I spent the last two posts on immutability (here and here) talking about what it takes to make an object's fields immutable. This advice mostly boiled down to "it has to be final and set before the constructor ends".
When you have deserialization, though, the fields can't be set before the constructor ends. An instance object is constructed using the default constructor for the object, and the fields have to be filled in later. We gave deserialization special semantics, so that when an object was constructed this way, it would behave as if it had been constructed by an ordinary constructor. No problems there.
The problems come when and if you need to write custom deserialization (using, for example, the readObject method of ObjectInputStream). You can do this using reflection:
Class cl = // get the class instanceNote that you need setAccessible to change final fields using reflection.
Field f = cl.getDeclaredField("myFinalField");
f.setAccessible(true);
f.set(enclosingObject, newValue);
ETA: Jared Levy points out that you should probably use Field.getDeclaredField if the field isn't public. The original code used Field.getField(). Thanks to him for pointing that out.

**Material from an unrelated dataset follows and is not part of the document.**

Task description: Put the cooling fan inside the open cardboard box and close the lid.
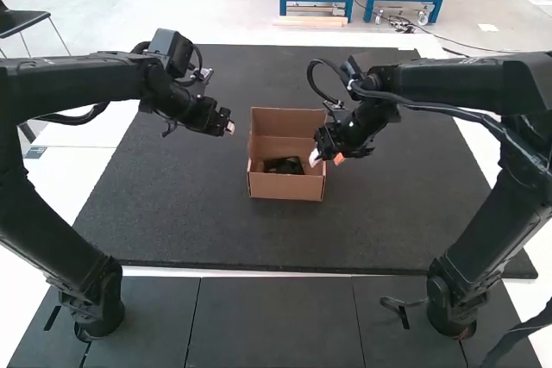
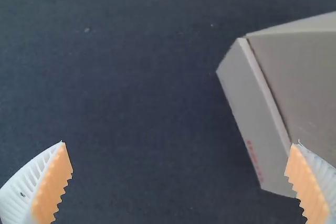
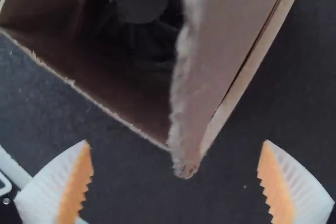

In the last post, I mentioned that something very like a "freeze" action happens at the end of the constructor; as long as your final fields (and everything reachable from them) are fully constructed by the end of that, your data are immutable. There is a similar "freeze" action after you modify final fields using reflection; as long as your final fields (and everything reachable from them) are fully constructed as of when you change them via reflection, your data are immutable. This means that if you have data you want your final field to point to, and you want other threads to see, they all have to be constructed by the time you set the final field. See the previous postings for examples of this.
The other restrictions on immutability apply, too. You can't let another thread see the object before the final field is set via reflection, for example. See the previous blog postings for more on this, too.
This is slightly different for static final fields, since they are often completely removed at javac compile time. You can't change static final fields after class initialization. Well, almost. You can change System.out, System.in and System.err using System.setOut(), System.setIn() and System.setErr(). We felt very dirty after writing these rules.
By the way, the general treatment of static final fields was a big mistake in the original spec. The compiler (javac) is forced to inline static final compile time constants everywhere it can. They can even be inlined into other classes. This means that you can compile a class A with a static final int x set to 1, compile another class B that prints A.x, recompile the first class with x set to 2, and then run the program and have class B print out "1" instead of "2". Weird and bogus. However, we are stuck with it.